Coding is the Third Literacy

Bobby Elliott, Qualifications Manager at SQA, has written this guest-blog to coincide with National Coding Week, which takes place from Monday 14 September to Friday 18 September.

I want to start with a confession.

My first experience of programming, in 1975, was when I was introduced to something called “Algol” as part of the University of Strathclyde’s first intake of Computer Science undergraduates.

Learning to program was the most valuable thing I did during my degree. The highlight of my coding career happened a decade later, when I was published in the October 1985 edition of Personal Computer World (I was paid £300 for my efforts) for writing a piece of software that could broadcast a message to every computer on a network – something that was oddly missing from the original operating system. I wrote the program in machine code and hooked it into the operating system. My *BROADCAST command was an instant hit. I even got fan mail. I didn’t deserve it. All I did was take an existing piece of code (*MESSAGE), which sent a message to a single machine, and put a loop around it to send it to every machine. Once compiled into machine code, no-one knew. It taught me an important lesson: good programmers copy; great programmers paste.

Coding is no longer niche. The Word of the Year for 2020 will be “algorithm”. Not so long ago simply saying “algorithm” could lose you friends. Thankfully, times have changed. There are now coding classes for seven-year olds. Digital skills have joined communication and numeracy as basic literacies. Computer science is a mandatory part of the school curriculum in the United States. Terms such as “machine learning” and “data modelling” are routinely used in the media.

But why bother? I think that there are three reasons that everyone should learn to code. Scotland needs programmers. Or, more accurately, we need software engineers who can develop large, complex, reliable software systems. Universities are doing a good job in supplying these engineers but the supply chain starts at school and college.

Organisations and businesses need people who can “program”, in the sense that building models in Excel is programming (it is); or creating rules in Outlook is programming (arguably); or doing clever things in Powerpoint is programming (possibly). Software companies are creating low code/no code products that let you do “programming” without programming. Microsoft has big plans for its Power Automate platform, which lets you link its Office products. It uses a simple interface to connect products like Excel, Outlook and Teams so that you can, for example, find a time (using Outlook) to meet (on Teams) if your sales (in Excel) fall below a specific value. It’s coding – but not as you know it.
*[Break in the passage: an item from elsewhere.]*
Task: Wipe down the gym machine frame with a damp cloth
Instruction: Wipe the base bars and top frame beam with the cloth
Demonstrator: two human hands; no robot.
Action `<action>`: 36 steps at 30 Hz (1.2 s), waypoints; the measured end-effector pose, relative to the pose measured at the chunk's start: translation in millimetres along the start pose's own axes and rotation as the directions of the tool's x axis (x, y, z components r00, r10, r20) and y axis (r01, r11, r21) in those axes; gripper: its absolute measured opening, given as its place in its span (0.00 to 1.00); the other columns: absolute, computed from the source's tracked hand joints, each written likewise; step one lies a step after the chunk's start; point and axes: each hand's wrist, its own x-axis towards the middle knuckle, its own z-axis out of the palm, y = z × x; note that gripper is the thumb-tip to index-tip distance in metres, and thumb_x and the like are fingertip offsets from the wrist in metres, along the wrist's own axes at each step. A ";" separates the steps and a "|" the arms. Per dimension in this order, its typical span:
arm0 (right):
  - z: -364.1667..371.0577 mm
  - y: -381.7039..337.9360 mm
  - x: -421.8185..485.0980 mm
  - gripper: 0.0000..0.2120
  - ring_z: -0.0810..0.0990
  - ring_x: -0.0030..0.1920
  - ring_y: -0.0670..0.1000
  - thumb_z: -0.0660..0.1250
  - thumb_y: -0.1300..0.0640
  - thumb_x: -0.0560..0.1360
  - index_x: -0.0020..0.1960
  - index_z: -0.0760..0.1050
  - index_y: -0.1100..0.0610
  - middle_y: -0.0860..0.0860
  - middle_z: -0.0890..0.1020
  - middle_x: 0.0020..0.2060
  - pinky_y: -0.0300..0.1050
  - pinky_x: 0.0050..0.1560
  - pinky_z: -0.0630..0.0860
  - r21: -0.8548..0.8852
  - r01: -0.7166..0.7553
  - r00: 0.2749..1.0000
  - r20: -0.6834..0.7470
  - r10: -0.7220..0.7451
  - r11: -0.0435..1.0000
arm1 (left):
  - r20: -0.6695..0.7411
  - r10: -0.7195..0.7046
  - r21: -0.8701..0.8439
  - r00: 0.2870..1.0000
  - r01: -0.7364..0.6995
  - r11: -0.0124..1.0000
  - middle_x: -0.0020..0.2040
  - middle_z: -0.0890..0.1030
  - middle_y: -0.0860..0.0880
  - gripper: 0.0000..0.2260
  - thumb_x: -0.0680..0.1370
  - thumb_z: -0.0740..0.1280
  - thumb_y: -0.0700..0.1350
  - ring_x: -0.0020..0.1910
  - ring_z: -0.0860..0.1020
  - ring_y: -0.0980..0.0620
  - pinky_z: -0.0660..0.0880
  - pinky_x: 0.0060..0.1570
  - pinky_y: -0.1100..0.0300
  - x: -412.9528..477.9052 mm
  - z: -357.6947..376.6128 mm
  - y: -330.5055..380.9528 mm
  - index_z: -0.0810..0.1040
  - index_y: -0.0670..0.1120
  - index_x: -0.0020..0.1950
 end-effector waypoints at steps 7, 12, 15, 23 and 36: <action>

So, the country needs talented software engineers and businesses need efficient workers. But that’s not the reason I think that everyone should learn to program. It’s going to become increasingly difficult to be a citizen in the 21st Century if you don’t understand code. Not because everyone will be a programmer but because (just about) everything will be software-driven. Want to be a motor mechanic? You better understand software and software updates and programming errors for the coming wave of “computers on wheels”. Want to be a nurse? You better understand data and data models for the coming wave of data-driven health care. Mechanics, nurses, teachers, lawyers and architects don’t need to master programming but they do need to understand code at a basic level.

Learning to program (even the basics) is a great way to learn other important skills such as problem solving and logical thinking. Skills Development Scotland’s Skills 4.0 framework (meta-skills) lists 51 distinct “21st Century skills”, and programming delivers 20 of them – more than any other activity I can think of.
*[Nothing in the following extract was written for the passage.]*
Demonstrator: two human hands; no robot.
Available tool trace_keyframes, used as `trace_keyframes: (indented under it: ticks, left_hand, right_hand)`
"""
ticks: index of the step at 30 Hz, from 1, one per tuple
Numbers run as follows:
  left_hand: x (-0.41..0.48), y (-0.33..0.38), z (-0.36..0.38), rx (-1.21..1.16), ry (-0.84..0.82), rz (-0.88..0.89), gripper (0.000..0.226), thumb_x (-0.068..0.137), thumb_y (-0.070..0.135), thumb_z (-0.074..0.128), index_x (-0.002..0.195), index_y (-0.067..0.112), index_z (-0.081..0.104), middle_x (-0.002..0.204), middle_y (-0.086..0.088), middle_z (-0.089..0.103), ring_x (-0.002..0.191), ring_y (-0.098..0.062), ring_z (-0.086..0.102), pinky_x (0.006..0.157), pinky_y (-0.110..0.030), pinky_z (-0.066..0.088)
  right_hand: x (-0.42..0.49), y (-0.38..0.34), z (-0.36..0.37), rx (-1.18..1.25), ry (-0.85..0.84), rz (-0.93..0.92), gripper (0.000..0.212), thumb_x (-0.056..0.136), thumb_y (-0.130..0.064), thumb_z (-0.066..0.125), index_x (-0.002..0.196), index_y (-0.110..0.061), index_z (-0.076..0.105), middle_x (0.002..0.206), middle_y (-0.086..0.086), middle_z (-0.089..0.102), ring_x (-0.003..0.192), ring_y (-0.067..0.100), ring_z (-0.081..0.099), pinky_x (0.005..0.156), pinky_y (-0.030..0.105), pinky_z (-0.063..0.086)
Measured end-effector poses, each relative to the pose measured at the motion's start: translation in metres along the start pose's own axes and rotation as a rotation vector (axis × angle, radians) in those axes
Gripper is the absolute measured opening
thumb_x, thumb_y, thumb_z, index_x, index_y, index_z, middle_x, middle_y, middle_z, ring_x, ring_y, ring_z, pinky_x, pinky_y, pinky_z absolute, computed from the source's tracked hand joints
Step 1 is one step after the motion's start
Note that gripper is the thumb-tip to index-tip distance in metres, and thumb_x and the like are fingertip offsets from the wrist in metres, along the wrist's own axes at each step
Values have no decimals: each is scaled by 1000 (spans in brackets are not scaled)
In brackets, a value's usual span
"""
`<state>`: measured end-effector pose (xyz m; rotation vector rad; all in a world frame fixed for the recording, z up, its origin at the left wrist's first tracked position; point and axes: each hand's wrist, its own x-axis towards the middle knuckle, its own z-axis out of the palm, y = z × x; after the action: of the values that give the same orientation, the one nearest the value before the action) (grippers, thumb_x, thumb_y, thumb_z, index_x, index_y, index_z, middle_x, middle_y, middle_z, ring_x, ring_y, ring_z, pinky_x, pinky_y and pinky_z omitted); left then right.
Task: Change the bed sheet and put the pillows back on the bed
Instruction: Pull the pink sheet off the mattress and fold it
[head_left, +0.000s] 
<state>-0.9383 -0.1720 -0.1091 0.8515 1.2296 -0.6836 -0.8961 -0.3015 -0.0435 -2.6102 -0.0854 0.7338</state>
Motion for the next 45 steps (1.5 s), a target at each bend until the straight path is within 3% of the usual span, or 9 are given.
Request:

There’s a democratic reason too. We need educated citizens to participate in debates about automation, employment, machine learning and privacy. Code (and data) is at the centre of all these things. Understanding (at least in principle) what an “open API” means is too important to be left to the CEOs of large technology companies.

The reputation of programming needs a make-over. It continues to be perceived as a geeky, male, anti-social, isolated activity. But code guides the surgeon’s knife and steers the self-driving car. Code will cure cancer (with the help of cancer specialists and researchers). Promoting programming in these terms will go some way to improving its image and attract more women and BAME. The recent Scottish Technology Ecosystem Review emphasized the need for more software engineers to improve Scottish productivity and global competitiveness. Jobs that are well paid, flexible and as future proof as anything can be in these uncertain times.

I’ll conclude with a shameless plug. The Scottish Qualifications Authority has some excellent introductory programming units that teach the basics of coding, such as the SCQF Level 5 unit from the National 5 course and the SCQF Level 7 unit from the HNC course. Neither of these units on their own tries to produce software engineers, but they both aim to provide learners with the fundamentals of coding. I recommend them to every learner.